I apologize for my ugly and inarticulate language and would like a chance to rephrase my point.

It seems absurd that the Community Bike Ride and Critical Mass rides are perceived to disrupt traffic and shut down streets. I believe they are the gentlest reminder of the peaceful presence of cyclists. If the hundreds of cyclists who ride every day as an alternative to driving were serious about civil disobedience and really wanted to snarl traffic, we would get off our bicycles and drive instead, adding hundreds of cars to Tucson's already congested streets, and thousands of pounds of carbon to the atmosphere. The problems caused by the worst cyclists are nothing compared to the problems caused by the best drivers.

Remember when you're out there driving around: Bicycles are the solution, not the problem.

Janet K. Miller

Hey, Bicyclists: Where Are the Helmets?

How disappointing it was to not see one person other than police having a helmet on in the photos. We bike riders must become good examples for others. Maybe everyone should take the bike-safety class offered by the county. I did.

Marv Kirchler

Danehy Needs to Re-Review the Data on Vegetarianism

Tom Danehy's recent column on "cascading" (Nov. 1) was bogus.

The use of the word "link" requires a distinction that is a basic tenet of statistical analysis. There may be a "link," but is it correlational or causal? In fact, there is a "link" (relationship) between high-fat diets and heart disease. Is it a cause-and-effect link? Probably, but other crappy lifestyle factors may also contribute to the significant reduction in lifespan for meat eaters and their higher incidences of diseases of affluence, so a causal effect is tougher to parse out.

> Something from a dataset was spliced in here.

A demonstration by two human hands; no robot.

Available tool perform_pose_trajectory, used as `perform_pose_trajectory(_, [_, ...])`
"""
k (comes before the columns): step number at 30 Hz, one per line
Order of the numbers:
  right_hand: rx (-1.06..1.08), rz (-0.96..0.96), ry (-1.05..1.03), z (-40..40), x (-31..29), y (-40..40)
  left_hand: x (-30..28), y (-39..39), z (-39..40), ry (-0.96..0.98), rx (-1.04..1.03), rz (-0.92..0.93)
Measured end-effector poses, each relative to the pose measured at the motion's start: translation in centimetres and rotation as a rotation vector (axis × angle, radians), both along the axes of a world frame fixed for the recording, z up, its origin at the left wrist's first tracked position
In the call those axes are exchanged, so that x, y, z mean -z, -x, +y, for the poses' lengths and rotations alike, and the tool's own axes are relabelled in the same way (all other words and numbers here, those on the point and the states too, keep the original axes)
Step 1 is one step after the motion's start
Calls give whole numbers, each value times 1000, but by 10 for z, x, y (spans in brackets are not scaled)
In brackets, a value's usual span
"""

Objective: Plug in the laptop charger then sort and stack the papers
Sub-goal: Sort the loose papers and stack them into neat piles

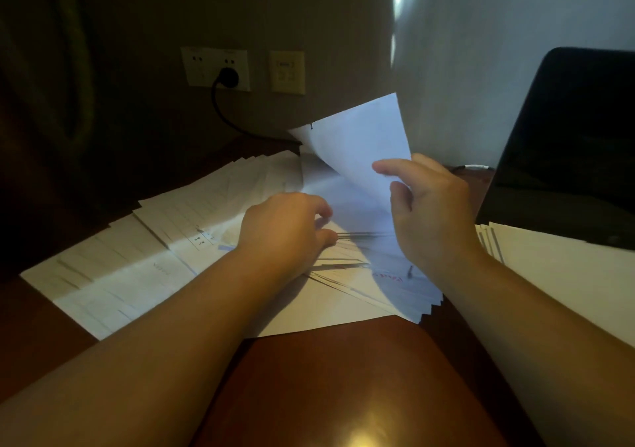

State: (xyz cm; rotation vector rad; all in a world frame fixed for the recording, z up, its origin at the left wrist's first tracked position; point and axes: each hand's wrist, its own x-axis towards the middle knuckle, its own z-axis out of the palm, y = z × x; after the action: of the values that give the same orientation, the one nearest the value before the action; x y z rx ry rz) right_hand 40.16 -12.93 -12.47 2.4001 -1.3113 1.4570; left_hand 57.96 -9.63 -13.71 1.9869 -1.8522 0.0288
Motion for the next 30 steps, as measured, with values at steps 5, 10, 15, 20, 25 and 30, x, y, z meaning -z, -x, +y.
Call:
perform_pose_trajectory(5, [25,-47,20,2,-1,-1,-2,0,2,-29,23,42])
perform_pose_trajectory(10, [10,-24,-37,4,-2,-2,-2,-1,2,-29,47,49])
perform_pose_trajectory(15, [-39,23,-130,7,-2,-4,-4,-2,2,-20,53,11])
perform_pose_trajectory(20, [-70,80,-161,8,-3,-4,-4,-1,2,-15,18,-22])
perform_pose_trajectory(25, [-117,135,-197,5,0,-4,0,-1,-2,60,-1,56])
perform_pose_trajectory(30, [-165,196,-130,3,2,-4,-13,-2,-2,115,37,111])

And "zealots"? Last time I checked, the American Dietetic Association and American Heart Association (all advocating the vegetarian diet) are hardly considered zealots.

Seventh-day Adventists actually live seven to eight years longer than the average American, and meat-eating Adventists (not all are vegetarian) live three years less on average than vegetarian Adventists. Now all other factors are randomized within the Adventists, and Danehy's caveats disappear. (Methinks it was Danehy "cherry-picking" the data.) The other very important consideration Danehy did not address is quality of life--many more active years and less hospitalization for vegetarians.

Former rancher Howard Lyman and nutritional researcher Dr. Colin Campbell have recent books documenting everything that Danehy needs to verify the info. One has to wonder why he would cling to such notions--his diatribe smacks of something that would appear in one of Rupert Murdoch's media outlets.

Danehy (who likes to brag about how smart his kids are) should also be interested to know that children with high IQs are more likely to become vegetarian. Chew on that!